== THE PROBLEM ==
The records follow. Print, word for word, the first line through the "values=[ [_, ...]" line.

SUPPLIED INFORMATION section start

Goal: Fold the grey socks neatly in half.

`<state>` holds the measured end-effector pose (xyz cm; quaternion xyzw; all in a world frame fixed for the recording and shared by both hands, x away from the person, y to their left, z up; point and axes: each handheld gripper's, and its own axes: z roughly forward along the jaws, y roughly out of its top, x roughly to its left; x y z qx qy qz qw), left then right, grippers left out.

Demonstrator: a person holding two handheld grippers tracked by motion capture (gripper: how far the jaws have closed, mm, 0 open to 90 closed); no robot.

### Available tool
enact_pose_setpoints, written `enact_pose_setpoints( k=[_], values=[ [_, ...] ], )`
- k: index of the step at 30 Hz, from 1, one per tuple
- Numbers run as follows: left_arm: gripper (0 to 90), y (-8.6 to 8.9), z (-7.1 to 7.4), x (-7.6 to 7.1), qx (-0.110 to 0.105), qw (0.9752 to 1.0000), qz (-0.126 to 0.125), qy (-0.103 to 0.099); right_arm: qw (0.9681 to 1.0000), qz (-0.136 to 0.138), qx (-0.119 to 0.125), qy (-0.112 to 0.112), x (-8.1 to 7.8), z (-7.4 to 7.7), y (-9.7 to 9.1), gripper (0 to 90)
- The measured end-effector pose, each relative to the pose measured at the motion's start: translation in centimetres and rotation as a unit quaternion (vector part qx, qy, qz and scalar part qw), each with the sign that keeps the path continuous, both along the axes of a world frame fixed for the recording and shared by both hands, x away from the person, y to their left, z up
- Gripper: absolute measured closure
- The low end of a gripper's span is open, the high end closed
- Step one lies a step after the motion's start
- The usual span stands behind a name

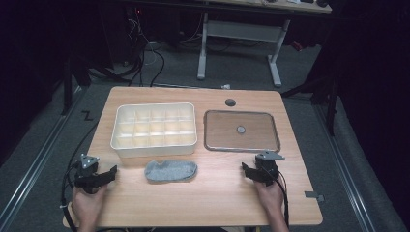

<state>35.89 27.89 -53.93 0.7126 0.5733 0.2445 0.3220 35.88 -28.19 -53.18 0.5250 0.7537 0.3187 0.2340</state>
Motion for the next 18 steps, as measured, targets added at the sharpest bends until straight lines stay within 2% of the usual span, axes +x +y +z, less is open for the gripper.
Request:
enact_pose_setpoints(
  k=[13, 18],
  values=[
    [26.0, -0.05, 0.01, 0.00, 0.001, 1.0000, 0.001, 0.000, 1.0000, 0.002, 0.000, 0.000, 0.01, 0.00, 0.01, 36.4],
    [25.7, -0.10, -0.01, 0.02, 0.001, 1.0000, -0.001, 0.000, 1.0000, 0.007, -0.001, -0.002, -0.03, 0.00, 0.05, 39.3]
  ],
)
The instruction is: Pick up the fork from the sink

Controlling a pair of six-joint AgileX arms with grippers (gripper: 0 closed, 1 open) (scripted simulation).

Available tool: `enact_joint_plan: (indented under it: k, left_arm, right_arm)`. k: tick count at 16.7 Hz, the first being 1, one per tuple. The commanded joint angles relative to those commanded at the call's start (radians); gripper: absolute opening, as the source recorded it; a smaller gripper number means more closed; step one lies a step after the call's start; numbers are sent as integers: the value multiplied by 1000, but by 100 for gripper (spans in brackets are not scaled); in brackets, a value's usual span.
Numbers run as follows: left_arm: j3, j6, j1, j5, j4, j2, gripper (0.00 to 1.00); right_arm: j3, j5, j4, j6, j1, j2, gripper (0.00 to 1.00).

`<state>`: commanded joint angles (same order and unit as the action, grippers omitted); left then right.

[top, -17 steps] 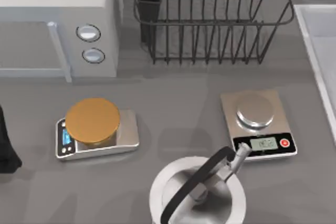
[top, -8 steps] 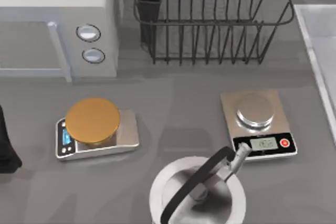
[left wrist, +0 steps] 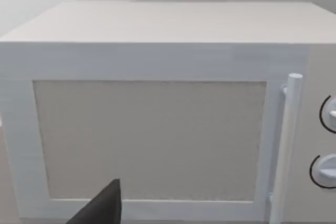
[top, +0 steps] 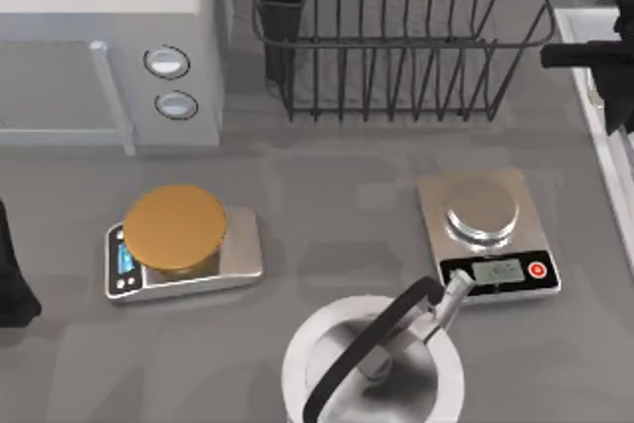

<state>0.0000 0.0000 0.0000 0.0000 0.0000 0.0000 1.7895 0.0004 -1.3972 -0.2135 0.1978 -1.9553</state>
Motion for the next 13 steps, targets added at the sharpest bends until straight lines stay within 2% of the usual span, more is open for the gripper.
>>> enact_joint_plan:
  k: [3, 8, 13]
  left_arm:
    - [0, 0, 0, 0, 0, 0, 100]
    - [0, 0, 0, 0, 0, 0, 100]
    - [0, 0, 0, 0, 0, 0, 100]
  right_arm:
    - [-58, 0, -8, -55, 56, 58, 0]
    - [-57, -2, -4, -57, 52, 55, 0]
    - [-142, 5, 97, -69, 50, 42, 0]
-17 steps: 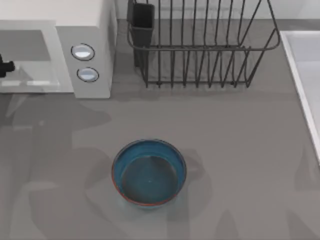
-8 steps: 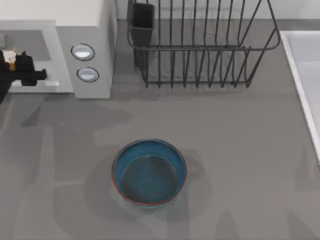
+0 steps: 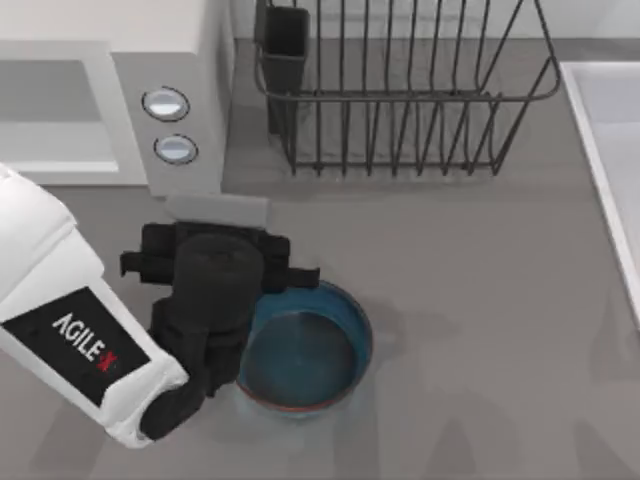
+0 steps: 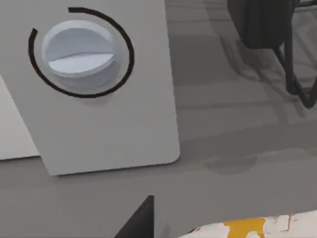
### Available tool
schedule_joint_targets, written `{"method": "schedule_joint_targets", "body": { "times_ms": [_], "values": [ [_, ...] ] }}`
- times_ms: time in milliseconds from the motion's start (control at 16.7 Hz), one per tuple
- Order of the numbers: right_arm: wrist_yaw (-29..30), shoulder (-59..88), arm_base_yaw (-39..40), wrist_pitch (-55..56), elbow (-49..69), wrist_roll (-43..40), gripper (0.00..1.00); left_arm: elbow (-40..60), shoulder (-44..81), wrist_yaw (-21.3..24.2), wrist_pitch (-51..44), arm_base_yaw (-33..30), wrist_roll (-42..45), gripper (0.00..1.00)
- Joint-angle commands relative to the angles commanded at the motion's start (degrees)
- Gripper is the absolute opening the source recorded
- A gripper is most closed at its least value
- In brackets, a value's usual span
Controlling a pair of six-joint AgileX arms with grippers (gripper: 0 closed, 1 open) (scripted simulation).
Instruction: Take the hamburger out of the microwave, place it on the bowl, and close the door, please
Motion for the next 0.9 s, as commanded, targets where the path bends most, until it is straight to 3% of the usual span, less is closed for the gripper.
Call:
{"method": "schedule_joint_targets", "body": {
  "times_ms": [180,420,600,900],
  "values": [
    [0.00,0.00,0.00,0.00,0.00,0.00,1.00,-3.81,0.55,-11.75,3.12,-14.80,-4.98,0.00],
    [0.00,0.00,0.00,0.00,0.00,0.00,1.00,-7.78,0.68,-20.73,6.66,-26.18,-10.75,0.00],
    [0.00,0.00,0.00,0.00,0.00,0.00,1.00,-9.09,0.66,-23.23,7.96,-28.59,-12.86,0.00],
    [0.00,0.00,0.00,0.00,0.00,0.00,1.00,-8.77,0.63,-23.29,8.10,-28.13,-12.63,0.00]
  ]
}}
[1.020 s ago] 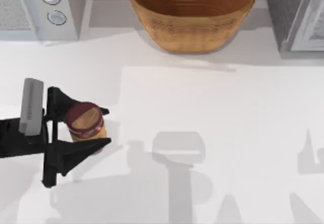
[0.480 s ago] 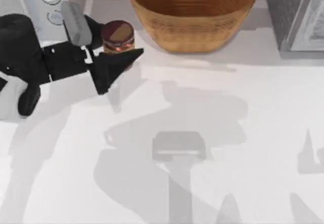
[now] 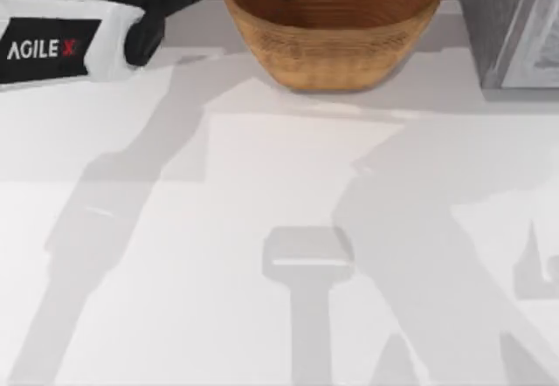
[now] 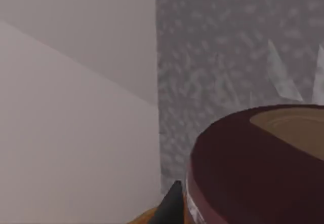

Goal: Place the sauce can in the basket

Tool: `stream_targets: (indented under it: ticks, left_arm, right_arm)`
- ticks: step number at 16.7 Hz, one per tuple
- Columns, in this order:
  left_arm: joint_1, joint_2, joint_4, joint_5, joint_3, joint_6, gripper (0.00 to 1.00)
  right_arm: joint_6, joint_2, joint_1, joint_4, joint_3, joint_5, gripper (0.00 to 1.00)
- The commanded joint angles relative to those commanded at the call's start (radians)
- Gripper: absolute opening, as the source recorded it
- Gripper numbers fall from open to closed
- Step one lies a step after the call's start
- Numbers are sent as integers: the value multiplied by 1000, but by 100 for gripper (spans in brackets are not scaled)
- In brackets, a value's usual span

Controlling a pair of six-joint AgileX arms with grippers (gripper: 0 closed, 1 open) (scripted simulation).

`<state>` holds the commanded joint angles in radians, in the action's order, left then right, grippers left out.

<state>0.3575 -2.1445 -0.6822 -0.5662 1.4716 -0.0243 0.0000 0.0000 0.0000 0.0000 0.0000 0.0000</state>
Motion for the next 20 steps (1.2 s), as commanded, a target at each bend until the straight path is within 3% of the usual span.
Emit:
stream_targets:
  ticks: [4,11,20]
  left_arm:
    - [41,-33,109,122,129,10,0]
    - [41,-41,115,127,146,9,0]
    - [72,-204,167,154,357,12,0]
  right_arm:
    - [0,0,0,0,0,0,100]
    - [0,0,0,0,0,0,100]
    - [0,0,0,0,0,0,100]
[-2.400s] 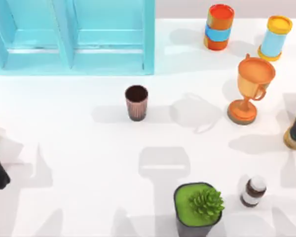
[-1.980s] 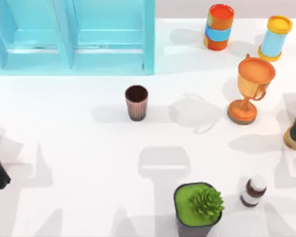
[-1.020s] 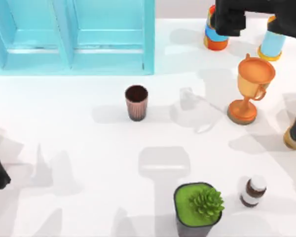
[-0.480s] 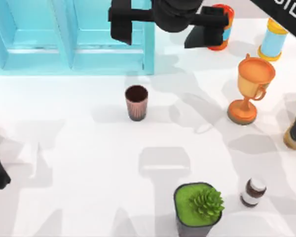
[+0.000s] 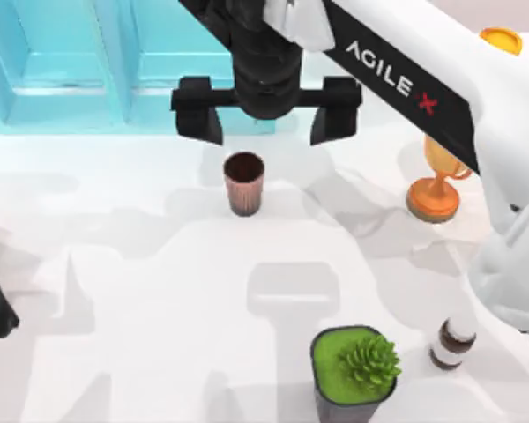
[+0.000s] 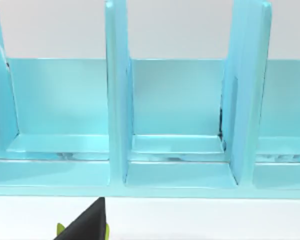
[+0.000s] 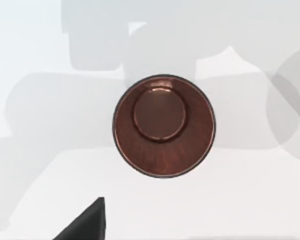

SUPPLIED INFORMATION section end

== EXERCISE RESULT ==
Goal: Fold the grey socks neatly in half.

`<state>` holds the measured end-effector pose (xyz cm; quaternion xyzw; all in a world frame fixed for the recording and shared by both hands, x away from the person, y to their left, z up; point and axes: each handheld gripper's, and its own axes: z roughly forward along the jaws, y roughly out of its top, x roughly to its left; x y z qx qy qz qw), left then right, grippers left out.

Demonstrator: a person holding two handheld grippers tracked by motion capture (gripper: how far the jaws have closed, mm, 0 open to 90 closed); no robot.

### Available tool
enact_pose_setpoints, written `enact_pose_setpoints( k=[_], values=[ [_, ...] ], )`

Nothing else is needed to complete the exercise.